To enable DGMGRL to restart instances during the course of broker operations, a service with a specific name must be statically registered with the listener of each instance. The value for the GLOBAL_DBNAME attribute must be set to a concatenation of db_unique_name_DGMGRL.db_domain. For example, in the LISTENER.ORA file:

LISTENER = (DESCRIPTION = (ADDRESS_LIST=(ADDRESS=(PROTOCOL=tcp)(HOST=) (PORT=)))) SID_LIST_LISTENER=(SID_LIST=(SID_DESC= (SID_NAME=) (GLOBAL_DBNAME=_DGMGRL.db_domain) (ORACLE_HOME=)))

1.5.2. Without Broker

Follow the steps at Verify the Physical Standby Database Is Performing Properly
1.6. Understand and test fallback options

See 11.1 guide, Failed Switchovers to Physical Standby Databases. Still applies to 10.2 as well.
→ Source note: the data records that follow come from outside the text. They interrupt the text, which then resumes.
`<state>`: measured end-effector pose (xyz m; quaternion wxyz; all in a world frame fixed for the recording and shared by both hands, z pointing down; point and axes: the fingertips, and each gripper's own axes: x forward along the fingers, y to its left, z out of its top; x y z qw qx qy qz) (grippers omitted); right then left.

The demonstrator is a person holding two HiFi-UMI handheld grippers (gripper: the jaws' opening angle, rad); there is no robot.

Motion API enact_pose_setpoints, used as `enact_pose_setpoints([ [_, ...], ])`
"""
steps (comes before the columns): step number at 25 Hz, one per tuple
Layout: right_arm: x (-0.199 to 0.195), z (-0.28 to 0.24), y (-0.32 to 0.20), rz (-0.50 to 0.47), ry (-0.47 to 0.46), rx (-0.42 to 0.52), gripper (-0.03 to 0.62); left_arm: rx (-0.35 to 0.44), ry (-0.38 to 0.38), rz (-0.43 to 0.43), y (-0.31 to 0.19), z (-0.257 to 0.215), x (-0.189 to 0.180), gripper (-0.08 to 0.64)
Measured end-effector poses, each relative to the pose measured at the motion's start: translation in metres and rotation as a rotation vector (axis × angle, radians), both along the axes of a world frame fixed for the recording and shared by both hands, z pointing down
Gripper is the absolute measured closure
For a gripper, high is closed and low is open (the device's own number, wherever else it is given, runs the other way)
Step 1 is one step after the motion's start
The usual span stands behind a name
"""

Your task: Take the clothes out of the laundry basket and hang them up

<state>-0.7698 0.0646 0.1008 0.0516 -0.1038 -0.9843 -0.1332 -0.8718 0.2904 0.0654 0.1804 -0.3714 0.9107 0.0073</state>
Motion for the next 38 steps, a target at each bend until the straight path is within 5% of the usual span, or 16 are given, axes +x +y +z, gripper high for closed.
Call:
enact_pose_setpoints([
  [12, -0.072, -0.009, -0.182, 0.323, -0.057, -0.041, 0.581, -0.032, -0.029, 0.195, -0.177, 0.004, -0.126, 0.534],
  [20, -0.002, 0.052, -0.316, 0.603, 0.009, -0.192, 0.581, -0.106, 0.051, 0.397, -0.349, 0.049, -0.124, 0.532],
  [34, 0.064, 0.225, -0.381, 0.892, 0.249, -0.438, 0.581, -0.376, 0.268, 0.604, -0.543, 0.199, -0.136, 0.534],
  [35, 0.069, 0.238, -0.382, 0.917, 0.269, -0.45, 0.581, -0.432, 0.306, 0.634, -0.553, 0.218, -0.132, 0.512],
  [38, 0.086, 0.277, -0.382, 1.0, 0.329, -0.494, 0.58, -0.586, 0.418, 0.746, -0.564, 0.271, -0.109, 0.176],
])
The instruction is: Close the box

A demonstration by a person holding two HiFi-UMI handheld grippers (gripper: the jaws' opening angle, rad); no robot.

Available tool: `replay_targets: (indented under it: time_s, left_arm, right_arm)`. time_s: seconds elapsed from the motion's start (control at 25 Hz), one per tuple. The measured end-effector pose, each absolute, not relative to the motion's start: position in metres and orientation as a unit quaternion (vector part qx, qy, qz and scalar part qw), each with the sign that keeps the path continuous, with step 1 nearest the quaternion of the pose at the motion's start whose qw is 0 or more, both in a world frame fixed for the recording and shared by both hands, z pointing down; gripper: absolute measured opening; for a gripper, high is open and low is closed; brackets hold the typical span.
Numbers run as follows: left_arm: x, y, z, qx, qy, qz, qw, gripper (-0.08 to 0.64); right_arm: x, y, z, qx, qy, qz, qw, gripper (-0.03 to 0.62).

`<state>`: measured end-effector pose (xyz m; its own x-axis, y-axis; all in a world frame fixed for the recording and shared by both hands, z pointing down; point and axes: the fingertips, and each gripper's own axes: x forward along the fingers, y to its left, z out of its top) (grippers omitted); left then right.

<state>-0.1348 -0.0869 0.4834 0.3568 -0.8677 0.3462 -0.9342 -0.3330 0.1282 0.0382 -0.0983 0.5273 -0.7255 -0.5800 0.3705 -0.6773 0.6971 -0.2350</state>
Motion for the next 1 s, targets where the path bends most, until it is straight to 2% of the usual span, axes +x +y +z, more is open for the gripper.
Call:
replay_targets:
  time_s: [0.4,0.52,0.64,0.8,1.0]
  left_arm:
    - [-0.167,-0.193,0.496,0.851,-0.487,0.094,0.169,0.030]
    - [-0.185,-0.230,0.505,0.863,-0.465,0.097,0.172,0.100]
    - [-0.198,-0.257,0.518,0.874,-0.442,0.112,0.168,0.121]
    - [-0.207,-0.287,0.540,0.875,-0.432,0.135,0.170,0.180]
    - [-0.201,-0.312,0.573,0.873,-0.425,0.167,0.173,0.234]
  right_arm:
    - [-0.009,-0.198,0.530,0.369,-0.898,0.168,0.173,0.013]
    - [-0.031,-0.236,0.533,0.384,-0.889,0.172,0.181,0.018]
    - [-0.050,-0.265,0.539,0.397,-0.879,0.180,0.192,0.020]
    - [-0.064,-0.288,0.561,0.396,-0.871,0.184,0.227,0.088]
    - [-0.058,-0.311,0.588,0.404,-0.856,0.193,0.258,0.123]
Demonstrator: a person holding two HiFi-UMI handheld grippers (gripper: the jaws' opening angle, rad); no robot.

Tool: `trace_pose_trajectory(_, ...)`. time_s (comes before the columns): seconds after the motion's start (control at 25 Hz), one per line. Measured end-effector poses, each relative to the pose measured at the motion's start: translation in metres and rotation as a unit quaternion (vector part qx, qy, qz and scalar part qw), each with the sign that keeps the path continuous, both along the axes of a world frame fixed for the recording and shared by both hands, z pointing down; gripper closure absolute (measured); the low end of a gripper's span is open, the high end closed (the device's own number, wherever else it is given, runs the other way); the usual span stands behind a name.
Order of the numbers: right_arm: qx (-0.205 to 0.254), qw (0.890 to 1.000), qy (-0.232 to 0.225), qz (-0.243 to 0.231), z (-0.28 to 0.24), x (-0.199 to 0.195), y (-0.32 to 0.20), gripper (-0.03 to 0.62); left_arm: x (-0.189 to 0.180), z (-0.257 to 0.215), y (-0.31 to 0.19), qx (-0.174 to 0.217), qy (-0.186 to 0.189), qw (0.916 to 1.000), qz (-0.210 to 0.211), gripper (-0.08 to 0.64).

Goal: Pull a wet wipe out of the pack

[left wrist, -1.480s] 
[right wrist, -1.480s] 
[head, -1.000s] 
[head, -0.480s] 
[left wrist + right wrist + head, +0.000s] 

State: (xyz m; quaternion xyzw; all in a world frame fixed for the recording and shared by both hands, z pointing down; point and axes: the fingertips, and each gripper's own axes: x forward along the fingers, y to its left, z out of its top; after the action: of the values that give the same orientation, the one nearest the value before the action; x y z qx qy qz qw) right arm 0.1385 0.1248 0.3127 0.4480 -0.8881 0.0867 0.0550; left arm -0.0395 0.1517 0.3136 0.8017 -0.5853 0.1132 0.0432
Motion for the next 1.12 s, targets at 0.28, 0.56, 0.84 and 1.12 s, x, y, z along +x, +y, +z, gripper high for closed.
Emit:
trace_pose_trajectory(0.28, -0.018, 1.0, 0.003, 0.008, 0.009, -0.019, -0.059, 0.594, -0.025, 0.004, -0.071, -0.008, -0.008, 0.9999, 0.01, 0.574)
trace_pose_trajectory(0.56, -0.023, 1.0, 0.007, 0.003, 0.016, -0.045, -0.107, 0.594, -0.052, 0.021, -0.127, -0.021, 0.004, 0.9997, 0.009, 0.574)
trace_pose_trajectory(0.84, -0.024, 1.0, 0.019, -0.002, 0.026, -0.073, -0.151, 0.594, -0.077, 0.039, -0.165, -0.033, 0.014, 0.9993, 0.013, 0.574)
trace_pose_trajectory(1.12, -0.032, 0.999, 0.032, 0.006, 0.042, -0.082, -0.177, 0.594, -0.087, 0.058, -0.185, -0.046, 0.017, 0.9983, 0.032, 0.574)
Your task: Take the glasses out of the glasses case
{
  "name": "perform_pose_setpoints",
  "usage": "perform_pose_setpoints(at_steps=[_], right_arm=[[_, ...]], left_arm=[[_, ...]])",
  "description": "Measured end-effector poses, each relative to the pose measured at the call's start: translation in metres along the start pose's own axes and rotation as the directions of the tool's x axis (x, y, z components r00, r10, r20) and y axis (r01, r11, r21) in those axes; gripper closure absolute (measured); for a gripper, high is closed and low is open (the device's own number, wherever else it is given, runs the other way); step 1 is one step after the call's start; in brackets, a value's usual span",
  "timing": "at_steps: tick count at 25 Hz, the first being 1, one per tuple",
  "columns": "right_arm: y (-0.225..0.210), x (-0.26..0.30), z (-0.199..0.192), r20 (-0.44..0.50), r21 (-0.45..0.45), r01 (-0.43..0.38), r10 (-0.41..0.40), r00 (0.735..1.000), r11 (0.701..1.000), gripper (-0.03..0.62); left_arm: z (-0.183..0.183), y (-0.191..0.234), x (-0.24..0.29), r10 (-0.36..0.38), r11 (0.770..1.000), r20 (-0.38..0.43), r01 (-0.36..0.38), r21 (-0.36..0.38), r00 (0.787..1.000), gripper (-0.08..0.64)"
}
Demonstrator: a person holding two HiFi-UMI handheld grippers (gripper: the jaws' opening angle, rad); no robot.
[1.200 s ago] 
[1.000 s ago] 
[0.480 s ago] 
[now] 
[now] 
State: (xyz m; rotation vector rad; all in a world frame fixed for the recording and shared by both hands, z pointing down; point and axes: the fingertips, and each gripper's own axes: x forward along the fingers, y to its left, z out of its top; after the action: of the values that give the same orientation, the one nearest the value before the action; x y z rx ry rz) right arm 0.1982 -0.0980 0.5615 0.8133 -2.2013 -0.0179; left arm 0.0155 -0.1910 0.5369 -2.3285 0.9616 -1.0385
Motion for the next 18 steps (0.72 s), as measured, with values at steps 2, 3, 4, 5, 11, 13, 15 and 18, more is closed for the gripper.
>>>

Check DG Admin troubleshooting guide, Problems Switching Over to a Standby Database.

2.0 Pre-Switchover Checks

These steps should be completed before the switchover planned maintenance window begins. Recommendation is that these are done a couple days in advance.

2.1. Verify Configuration Health

2.1.1 With Broker

2.1.1.1 Verify Data Guard Environment Health

CLI - see Monitoring a Data Guard Configuration

GUI - see " Verifying a Broker Configuration" The broker health check performs the following:

Shows the current data protection mode setting, including the current redo transport service settings for each database and whether or not the standby redo log files are configured properly. If standby redo log files are needed for any database, the Verify results will allow you to automatically configure them.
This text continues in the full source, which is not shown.